▽

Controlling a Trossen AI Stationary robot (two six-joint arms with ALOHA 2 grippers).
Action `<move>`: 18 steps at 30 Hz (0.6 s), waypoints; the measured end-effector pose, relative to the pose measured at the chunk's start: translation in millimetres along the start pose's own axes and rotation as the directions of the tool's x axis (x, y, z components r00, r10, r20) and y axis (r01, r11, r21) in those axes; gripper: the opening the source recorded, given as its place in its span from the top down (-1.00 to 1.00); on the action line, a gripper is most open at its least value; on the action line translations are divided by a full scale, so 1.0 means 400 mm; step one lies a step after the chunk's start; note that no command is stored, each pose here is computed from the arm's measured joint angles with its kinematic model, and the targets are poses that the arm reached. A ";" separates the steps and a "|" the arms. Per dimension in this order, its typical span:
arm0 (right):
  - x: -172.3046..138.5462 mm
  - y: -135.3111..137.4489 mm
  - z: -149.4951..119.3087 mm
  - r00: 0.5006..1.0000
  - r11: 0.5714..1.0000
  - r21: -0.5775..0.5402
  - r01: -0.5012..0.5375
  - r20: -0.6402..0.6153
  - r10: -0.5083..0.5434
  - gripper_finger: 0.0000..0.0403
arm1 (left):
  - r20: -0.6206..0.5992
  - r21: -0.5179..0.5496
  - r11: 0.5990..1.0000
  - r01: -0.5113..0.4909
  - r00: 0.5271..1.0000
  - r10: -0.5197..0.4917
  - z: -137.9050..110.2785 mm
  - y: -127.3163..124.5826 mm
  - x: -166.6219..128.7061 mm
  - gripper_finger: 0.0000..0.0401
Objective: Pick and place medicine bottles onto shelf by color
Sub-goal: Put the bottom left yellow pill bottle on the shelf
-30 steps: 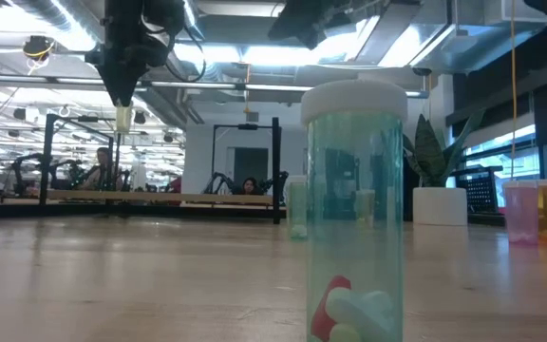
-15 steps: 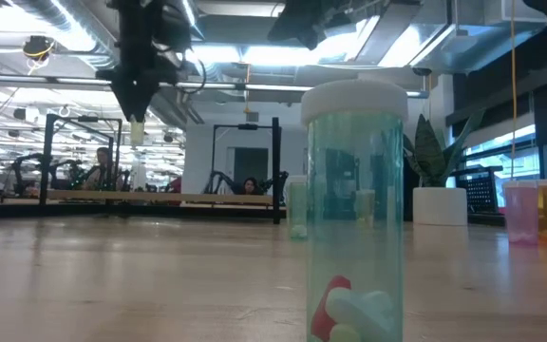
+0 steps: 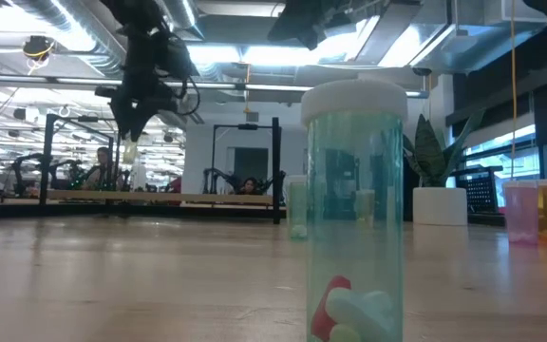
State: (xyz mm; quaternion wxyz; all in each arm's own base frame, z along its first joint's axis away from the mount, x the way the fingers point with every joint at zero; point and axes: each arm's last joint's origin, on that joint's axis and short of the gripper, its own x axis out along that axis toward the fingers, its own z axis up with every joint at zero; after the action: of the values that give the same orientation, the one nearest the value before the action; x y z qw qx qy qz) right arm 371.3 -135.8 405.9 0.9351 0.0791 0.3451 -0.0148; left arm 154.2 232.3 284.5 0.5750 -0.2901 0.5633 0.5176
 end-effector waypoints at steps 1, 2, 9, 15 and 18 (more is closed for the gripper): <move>0.000 0.000 0.000 1.000 1.000 0.000 0.000 0.000 0.000 0.91 | -0.008 -0.011 1.000 -0.001 1.000 0.001 -0.002 0.002 0.008 0.47; 0.000 0.000 0.000 1.000 1.000 0.000 0.000 0.000 0.000 0.91 | -0.018 -0.024 1.000 -0.004 1.000 0.003 -0.005 0.003 0.016 0.47; 0.000 0.000 0.000 1.000 1.000 0.000 0.000 0.000 0.000 0.91 | 0.020 -0.047 0.999 0.009 1.000 -0.008 0.000 -0.003 0.049 0.47; 0.000 0.000 0.000 1.000 1.000 0.000 0.000 0.000 0.000 0.91 | 0.029 -0.068 0.998 0.010 1.000 -0.008 0.002 0.004 0.065 0.47; 0.001 0.001 0.000 1.000 1.000 0.007 -0.001 -0.001 0.001 0.91 | 0.023 -0.085 0.996 0.029 0.999 -0.027 0.004 0.013 0.071 0.47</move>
State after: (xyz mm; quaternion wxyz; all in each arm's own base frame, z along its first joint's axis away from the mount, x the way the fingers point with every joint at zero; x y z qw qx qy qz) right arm 371.4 -135.6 405.6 0.9347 0.0827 0.3454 -0.0157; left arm 145.2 242.9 259.2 0.5755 -0.3163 0.5303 0.5362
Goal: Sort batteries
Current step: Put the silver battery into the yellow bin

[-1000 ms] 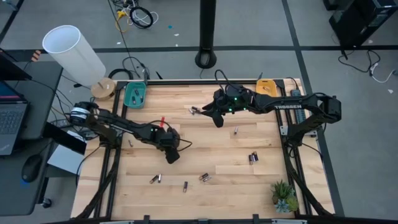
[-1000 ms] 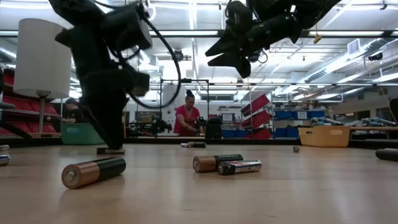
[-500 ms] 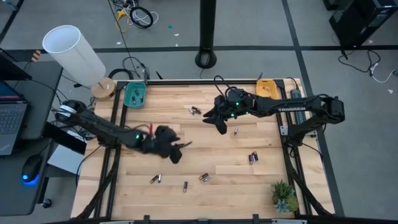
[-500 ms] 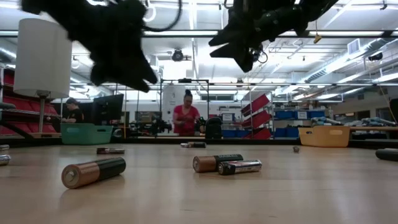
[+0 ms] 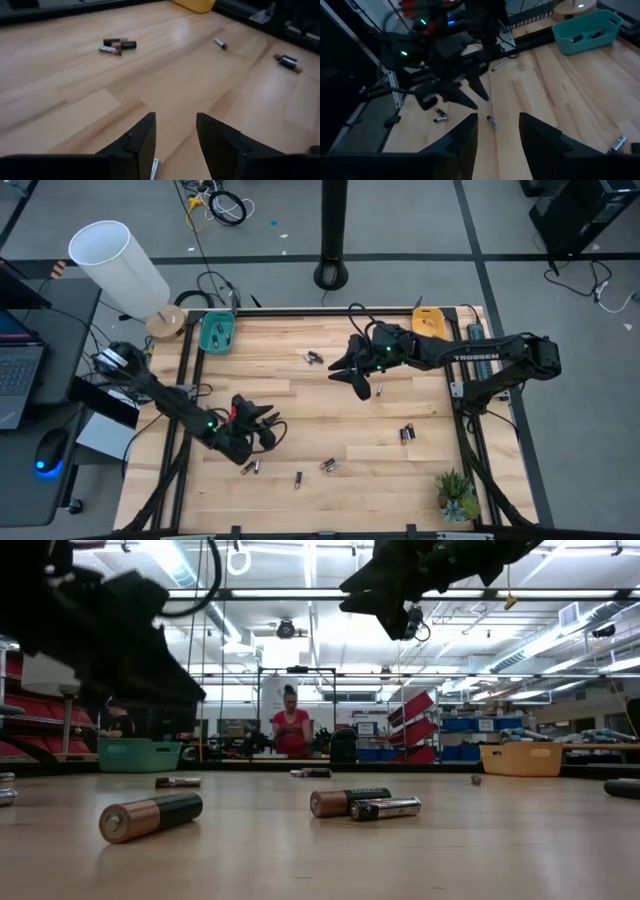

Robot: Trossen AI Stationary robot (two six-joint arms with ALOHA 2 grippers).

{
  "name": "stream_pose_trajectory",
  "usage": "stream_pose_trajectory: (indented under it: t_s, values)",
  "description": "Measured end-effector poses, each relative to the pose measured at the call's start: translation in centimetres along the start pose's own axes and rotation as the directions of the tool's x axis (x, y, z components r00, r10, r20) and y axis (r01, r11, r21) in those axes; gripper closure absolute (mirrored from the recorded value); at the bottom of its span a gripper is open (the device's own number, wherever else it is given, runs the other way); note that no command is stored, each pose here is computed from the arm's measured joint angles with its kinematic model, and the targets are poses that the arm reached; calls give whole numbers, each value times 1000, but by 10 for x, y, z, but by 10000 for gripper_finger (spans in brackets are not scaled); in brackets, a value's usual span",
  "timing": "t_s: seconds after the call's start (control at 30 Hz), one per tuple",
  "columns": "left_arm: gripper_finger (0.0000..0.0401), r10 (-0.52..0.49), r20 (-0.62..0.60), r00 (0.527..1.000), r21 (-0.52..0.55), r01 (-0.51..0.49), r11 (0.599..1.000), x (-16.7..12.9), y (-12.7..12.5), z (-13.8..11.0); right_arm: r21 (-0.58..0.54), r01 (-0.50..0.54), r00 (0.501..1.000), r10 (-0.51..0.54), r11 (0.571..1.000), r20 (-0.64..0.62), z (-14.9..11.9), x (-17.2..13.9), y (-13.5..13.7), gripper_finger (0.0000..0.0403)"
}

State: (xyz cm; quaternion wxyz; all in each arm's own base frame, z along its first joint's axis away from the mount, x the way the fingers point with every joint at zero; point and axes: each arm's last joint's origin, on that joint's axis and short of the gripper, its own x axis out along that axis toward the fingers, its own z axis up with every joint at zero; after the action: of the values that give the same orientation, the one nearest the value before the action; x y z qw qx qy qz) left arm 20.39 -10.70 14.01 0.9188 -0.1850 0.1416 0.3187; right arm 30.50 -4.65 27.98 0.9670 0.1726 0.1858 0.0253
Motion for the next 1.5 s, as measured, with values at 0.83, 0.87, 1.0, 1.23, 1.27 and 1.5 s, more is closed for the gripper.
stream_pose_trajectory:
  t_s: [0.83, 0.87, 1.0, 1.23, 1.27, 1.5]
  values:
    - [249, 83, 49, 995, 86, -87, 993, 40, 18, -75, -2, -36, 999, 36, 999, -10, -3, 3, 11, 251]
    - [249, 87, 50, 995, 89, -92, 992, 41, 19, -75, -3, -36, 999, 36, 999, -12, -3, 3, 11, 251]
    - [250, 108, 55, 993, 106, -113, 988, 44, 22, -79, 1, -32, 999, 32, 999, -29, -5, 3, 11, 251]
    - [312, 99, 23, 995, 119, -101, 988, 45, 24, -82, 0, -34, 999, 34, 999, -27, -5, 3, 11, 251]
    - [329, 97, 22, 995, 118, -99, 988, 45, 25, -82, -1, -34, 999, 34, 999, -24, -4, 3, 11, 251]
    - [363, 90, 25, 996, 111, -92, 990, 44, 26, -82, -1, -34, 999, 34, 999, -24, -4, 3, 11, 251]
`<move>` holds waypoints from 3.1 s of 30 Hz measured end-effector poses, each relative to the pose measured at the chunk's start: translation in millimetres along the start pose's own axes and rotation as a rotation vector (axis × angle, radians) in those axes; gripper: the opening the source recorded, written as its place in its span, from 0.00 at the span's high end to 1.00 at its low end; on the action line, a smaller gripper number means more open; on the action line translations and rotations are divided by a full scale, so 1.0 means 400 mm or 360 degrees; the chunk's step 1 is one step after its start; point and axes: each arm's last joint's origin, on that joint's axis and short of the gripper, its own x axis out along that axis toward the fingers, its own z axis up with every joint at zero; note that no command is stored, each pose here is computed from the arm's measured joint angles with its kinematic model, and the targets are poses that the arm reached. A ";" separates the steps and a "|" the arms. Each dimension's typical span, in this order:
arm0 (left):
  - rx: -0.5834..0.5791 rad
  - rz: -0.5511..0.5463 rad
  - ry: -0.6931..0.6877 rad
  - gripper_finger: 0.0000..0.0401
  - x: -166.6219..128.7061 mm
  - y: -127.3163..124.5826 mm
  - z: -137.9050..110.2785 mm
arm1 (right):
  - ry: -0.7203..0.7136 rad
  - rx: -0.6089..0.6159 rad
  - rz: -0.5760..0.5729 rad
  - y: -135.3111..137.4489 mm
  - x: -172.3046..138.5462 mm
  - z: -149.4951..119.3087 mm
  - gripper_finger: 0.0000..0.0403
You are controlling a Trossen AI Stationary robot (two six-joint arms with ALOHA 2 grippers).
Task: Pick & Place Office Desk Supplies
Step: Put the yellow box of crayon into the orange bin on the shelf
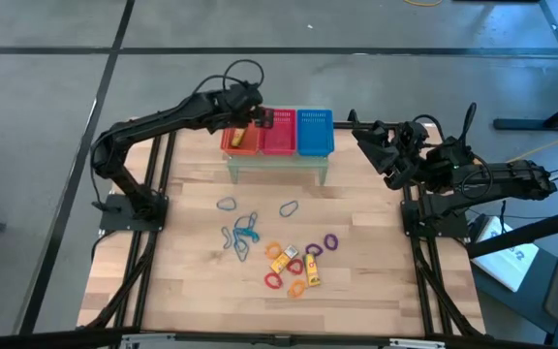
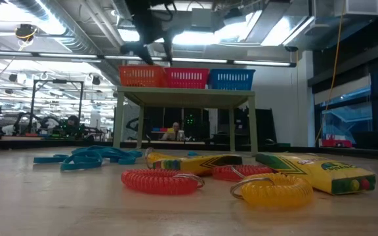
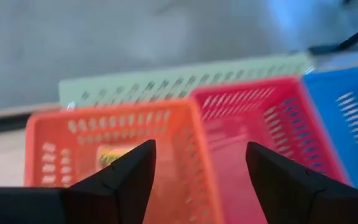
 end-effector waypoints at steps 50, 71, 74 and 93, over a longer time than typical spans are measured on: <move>0.0468 -0.0344 0.0935 0.40 -0.116 -0.352 -0.693 | 0.0125 0.0101 -0.0176 -0.009 -0.003 -0.028 0.47; 0.0819 -0.0147 0.0970 0.40 0.008 -0.424 -0.749 | 0.0351 0.0116 0.0086 0.001 -0.006 -0.046 0.47; 0.0882 -0.0113 0.1039 0.40 0.035 -0.431 -0.762 | 0.0359 0.0116 0.0089 0.001 -0.006 -0.046 0.47; 0.0885 -0.0130 0.1198 0.40 0.055 -0.443 -0.791 | 0.0404 0.0102 0.0056 -0.004 -0.008 -0.054 0.47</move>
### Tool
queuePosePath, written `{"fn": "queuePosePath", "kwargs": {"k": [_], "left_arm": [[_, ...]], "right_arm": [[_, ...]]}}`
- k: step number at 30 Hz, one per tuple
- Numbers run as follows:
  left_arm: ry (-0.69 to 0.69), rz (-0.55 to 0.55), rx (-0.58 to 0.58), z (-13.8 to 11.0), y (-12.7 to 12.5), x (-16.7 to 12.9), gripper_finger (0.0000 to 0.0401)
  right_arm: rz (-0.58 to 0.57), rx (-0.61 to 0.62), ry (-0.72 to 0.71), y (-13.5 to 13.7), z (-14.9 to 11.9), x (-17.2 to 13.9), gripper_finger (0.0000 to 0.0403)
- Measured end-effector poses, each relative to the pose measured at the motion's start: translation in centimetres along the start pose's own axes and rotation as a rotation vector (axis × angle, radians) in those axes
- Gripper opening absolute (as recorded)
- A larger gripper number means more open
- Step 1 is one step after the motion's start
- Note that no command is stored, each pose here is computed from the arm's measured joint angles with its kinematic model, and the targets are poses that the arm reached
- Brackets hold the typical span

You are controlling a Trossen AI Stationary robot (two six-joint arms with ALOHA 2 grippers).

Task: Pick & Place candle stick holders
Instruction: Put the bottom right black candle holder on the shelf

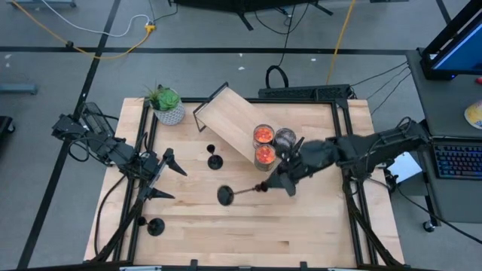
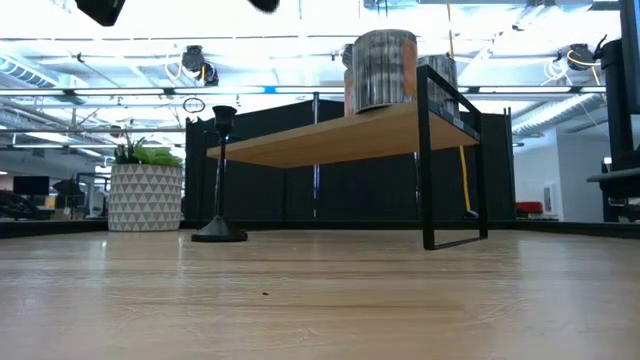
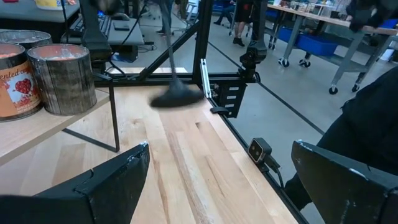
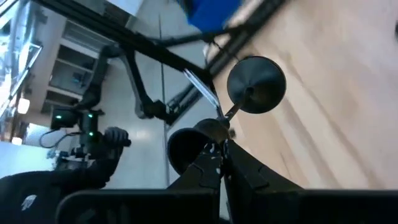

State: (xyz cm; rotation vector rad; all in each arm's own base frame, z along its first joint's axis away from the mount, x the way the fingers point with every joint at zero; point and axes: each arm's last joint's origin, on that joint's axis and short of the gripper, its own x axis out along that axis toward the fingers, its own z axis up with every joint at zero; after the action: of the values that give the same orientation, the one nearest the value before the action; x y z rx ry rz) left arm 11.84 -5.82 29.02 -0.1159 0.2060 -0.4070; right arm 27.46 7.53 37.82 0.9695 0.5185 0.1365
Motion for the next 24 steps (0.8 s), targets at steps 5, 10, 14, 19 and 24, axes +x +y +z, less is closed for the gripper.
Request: {"fn": "queuePosePath", "kwargs": {"k": [5,10,14,19,24], "left_arm": [[0.0,0.0,-0.002,0.0,0.0,0.0,0.0397],[-0.008,0.01,-0.013,0.1,0.0,0.0,0.0397],[-0.067,0.033,-0.017,0.6,0.0,0.0,0.0397],[-0.211,0.157,0.048,1.9,0.2,0.0,0.0397],[-0.413,0.34,0.113,3.9,0.4,-0.1,0.0397]], "right_arm": [[-0.041,-0.115,-0.076,2.1,3.7,-3.4,0.0001],[-0.113,-0.198,-0.167,2.9,7.2,-7.1,0.0001],[-0.183,-0.269,-0.241,2.9,9.5,-9.9,0.0001],[-0.258,-0.335,-0.293,2.0,11.8,-12.3,0.0001],[-0.272,-0.361,-0.291,0.5,14.1,-12.9,0.0001]]}}
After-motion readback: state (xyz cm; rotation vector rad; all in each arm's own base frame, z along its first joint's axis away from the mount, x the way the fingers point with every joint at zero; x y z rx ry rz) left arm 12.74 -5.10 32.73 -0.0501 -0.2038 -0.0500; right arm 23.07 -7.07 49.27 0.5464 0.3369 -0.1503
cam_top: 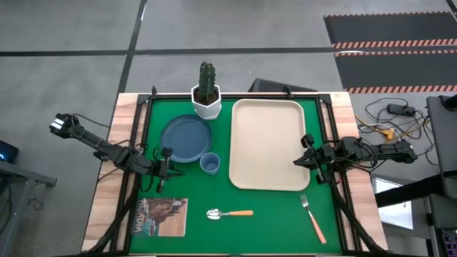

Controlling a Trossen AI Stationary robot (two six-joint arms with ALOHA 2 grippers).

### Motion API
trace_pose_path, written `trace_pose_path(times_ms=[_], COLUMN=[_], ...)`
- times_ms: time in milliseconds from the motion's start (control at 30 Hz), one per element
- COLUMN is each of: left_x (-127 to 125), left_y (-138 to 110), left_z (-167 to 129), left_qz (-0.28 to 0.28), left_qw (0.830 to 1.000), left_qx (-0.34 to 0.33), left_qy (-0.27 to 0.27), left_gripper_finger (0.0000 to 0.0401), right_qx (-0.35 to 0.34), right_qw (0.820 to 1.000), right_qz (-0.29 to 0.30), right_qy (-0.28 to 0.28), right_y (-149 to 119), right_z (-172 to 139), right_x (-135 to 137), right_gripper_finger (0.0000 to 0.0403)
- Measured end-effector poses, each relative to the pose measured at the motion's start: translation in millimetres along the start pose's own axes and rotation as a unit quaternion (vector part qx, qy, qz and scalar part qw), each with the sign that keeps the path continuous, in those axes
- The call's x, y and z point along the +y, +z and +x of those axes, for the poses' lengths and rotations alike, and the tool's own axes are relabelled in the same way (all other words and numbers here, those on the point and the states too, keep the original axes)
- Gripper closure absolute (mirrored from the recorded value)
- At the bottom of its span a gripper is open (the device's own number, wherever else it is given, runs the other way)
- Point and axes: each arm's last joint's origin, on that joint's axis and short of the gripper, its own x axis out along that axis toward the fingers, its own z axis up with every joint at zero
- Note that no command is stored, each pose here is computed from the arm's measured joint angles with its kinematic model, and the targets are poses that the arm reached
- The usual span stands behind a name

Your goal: Pick and place plate/cup/fork/spoon on tray

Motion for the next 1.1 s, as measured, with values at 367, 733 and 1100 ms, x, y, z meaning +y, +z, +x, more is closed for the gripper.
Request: trace_pose_path(times_ms=[367,733,1100], left_x=[0.0,1.3,1.9], left_y=[0.0,3.3,3.0], left_z=[0.0,-0.2,-0.1], left_qz=[0.000,-0.008,-0.006], left_qw=[1.000,1.000,0.999], left_qx=[0.000,-0.016,-0.013], left_qy=[0.000,0.018,0.030], left_gripper_finger=[0.0401,0.0401,0.0401], right_qx=[0.000,0.000,-0.062], right_qw=[1.000,1.000,0.998], right_qz=[0.000,0.000,-0.012], right_qy=[0.000,0.000,0.002], right_y=[-0.1,0.1,12.1], right_z=[0.0,0.0,-0.8], right_x=[0.0,0.0,0.5], right_gripper_finger=[0.0392,0.0392,0.0392])
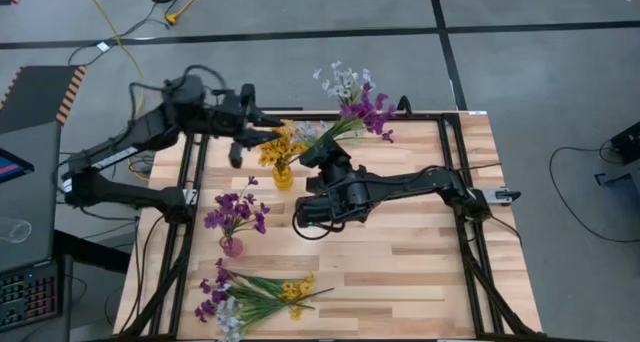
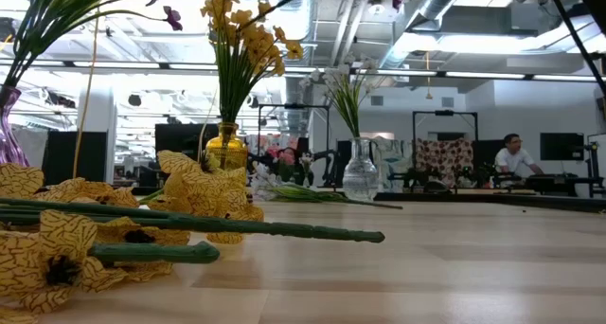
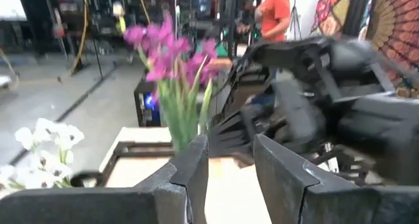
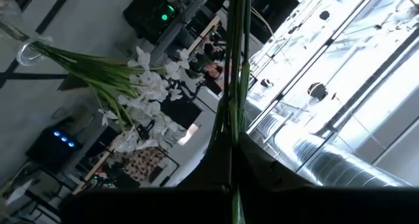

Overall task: Sort flowers into vase by color
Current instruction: Put the top violet flowers into the violet vase

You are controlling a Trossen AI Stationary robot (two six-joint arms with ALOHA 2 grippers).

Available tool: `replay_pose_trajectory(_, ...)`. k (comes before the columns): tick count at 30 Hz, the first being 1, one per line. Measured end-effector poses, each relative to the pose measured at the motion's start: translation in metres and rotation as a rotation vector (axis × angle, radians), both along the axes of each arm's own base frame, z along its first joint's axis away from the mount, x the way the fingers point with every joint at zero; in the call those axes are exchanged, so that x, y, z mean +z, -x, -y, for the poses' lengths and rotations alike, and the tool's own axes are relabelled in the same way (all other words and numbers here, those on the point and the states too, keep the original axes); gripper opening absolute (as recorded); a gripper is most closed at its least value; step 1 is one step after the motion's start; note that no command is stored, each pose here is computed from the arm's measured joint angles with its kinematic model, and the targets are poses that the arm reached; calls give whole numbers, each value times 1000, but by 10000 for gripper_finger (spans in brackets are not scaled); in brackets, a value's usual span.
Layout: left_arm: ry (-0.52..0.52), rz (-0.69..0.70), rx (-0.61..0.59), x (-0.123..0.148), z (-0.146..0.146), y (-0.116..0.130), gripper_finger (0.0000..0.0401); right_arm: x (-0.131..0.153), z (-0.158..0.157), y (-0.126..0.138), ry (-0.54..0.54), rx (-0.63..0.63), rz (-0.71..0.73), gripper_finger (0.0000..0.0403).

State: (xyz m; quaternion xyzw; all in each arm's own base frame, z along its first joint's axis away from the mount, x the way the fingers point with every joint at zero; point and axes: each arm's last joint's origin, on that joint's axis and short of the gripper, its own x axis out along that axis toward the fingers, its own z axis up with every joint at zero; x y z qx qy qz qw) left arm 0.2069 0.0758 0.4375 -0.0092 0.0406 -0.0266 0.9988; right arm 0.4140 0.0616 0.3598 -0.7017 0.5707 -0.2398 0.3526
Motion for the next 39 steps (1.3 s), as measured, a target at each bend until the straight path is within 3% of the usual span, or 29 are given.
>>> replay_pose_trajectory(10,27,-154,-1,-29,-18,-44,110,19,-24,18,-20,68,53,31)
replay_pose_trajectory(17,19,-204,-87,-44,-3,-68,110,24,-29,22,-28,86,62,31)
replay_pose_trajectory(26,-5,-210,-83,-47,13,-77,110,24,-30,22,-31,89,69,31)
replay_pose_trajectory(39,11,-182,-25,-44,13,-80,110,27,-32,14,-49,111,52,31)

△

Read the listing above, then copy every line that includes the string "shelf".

ANSWER FOR THE TASK
Objective: Pick and place medicine bottles onto shelf by color
Sub-goal: Put the bottom left yellow pill bottle on the shelf
Step: Put the yellow box of crayon into the orange bin on the shelf
Instruction: Put the bottom right black candle holder on the shelf

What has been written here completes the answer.